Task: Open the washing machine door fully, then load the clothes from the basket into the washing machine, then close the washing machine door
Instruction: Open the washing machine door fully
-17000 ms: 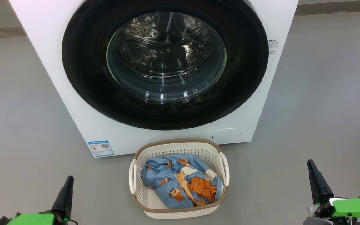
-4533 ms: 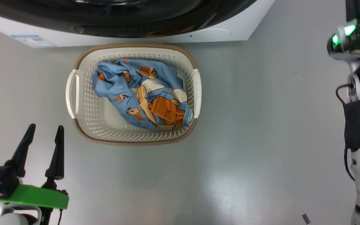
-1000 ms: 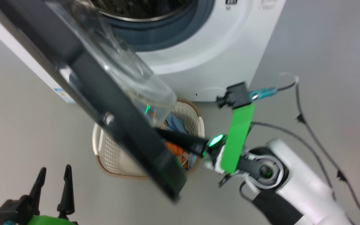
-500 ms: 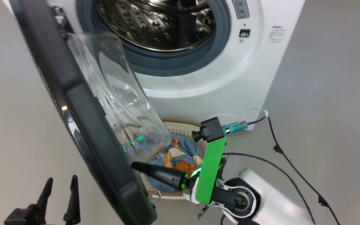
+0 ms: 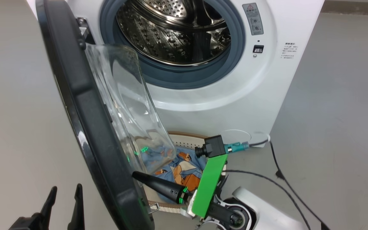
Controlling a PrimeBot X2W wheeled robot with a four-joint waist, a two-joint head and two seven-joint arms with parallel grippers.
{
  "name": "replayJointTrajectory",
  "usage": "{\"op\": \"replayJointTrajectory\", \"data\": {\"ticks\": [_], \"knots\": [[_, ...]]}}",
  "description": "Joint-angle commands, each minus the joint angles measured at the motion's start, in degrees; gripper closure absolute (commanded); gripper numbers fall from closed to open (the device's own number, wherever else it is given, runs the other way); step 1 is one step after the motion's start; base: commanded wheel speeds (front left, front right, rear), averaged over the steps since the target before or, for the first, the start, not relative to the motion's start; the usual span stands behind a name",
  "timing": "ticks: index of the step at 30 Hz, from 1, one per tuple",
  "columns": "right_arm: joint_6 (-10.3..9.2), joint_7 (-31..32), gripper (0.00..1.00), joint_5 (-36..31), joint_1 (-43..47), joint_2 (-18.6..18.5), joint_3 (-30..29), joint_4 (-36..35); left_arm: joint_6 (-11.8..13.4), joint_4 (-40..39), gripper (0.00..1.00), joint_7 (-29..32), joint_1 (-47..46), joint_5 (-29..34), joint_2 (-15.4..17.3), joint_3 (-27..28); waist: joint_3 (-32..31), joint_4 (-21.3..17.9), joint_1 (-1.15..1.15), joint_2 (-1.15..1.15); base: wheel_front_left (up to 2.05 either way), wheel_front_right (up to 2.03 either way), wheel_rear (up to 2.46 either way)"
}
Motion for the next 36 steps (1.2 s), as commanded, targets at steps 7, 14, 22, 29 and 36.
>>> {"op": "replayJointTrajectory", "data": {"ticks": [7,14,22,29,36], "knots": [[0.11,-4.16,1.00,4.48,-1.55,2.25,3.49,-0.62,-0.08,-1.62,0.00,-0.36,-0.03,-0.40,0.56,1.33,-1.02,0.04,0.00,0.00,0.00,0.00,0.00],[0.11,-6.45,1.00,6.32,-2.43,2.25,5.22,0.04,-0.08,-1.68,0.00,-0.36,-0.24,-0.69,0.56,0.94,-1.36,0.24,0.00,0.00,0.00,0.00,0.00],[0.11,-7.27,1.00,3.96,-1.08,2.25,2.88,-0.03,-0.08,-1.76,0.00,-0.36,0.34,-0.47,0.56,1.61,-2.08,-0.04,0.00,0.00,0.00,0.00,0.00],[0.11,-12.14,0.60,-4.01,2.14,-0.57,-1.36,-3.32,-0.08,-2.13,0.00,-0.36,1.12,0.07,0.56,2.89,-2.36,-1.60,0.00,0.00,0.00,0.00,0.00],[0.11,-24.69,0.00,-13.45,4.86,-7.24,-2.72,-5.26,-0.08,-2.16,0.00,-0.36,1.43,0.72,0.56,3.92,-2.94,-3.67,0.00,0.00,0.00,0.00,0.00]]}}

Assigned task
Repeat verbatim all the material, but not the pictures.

Answer box
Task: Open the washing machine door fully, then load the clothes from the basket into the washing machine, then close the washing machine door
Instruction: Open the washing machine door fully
-17000 ms: 
-4533 ms: 
-1000 ms: 
-500 ms: 
+0 ms: 
Controlling a PrimeBot X2W wheeled robot with a four-joint waist, a two-joint head and two seven-joint arms with parallel grippers.
{
  "name": "replayJointTrajectory",
  "usage": "{\"op\": \"replayJointTrajectory\", \"data\": {\"ticks\": [_], \"knots\": [[_, ...]]}}",
  "description": "Joint-angle commands, each minus the joint angles measured at the motion's start, in degrees; gripper closure absolute (commanded); gripper numbers fall from closed to open (the device's own number, wherever else it is given, runs the other way); step 1 is one step after the motion's start; base: commanded wheel speeds (front left, front right, rear), averaged over the steps since the target before or, for the first, the start, not relative to the motion's start; the usual span stands behind a name",
  "timing": "ticks: index of the step at 30 Hz, from 1, one per tuple",
  "columns": "right_arm: joint_6 (-10.3..9.2), joint_7 (-31..32), gripper (0.00..1.00), joint_5 (-36..31), joint_1 (-43..47), joint_2 (-18.6..18.5), joint_3 (-30..29), joint_4 (-36..35); left_arm: joint_6 (-11.8..13.4), joint_4 (-40..39), gripper (0.00..1.00), joint_7 (-29..32), joint_1 (-47..46), joint_5 (-29..34), joint_2 (-15.4..17.3), joint_3 (-27..28); waist: joint_3 (-32..31), joint_4 (-21.3..17.9), joint_1 (-1.15..1.15), joint_2 (-1.15..1.15); base: wheel_front_left (up to 2.05 either way), wheel_front_right (up to 2.03 either way), wheel_rear (up to 2.46 either way)"
}
Motion for the next 36 steps (1.2 s), as commanded, targets at steps 7, 14, 22, 29 and 36.
>>> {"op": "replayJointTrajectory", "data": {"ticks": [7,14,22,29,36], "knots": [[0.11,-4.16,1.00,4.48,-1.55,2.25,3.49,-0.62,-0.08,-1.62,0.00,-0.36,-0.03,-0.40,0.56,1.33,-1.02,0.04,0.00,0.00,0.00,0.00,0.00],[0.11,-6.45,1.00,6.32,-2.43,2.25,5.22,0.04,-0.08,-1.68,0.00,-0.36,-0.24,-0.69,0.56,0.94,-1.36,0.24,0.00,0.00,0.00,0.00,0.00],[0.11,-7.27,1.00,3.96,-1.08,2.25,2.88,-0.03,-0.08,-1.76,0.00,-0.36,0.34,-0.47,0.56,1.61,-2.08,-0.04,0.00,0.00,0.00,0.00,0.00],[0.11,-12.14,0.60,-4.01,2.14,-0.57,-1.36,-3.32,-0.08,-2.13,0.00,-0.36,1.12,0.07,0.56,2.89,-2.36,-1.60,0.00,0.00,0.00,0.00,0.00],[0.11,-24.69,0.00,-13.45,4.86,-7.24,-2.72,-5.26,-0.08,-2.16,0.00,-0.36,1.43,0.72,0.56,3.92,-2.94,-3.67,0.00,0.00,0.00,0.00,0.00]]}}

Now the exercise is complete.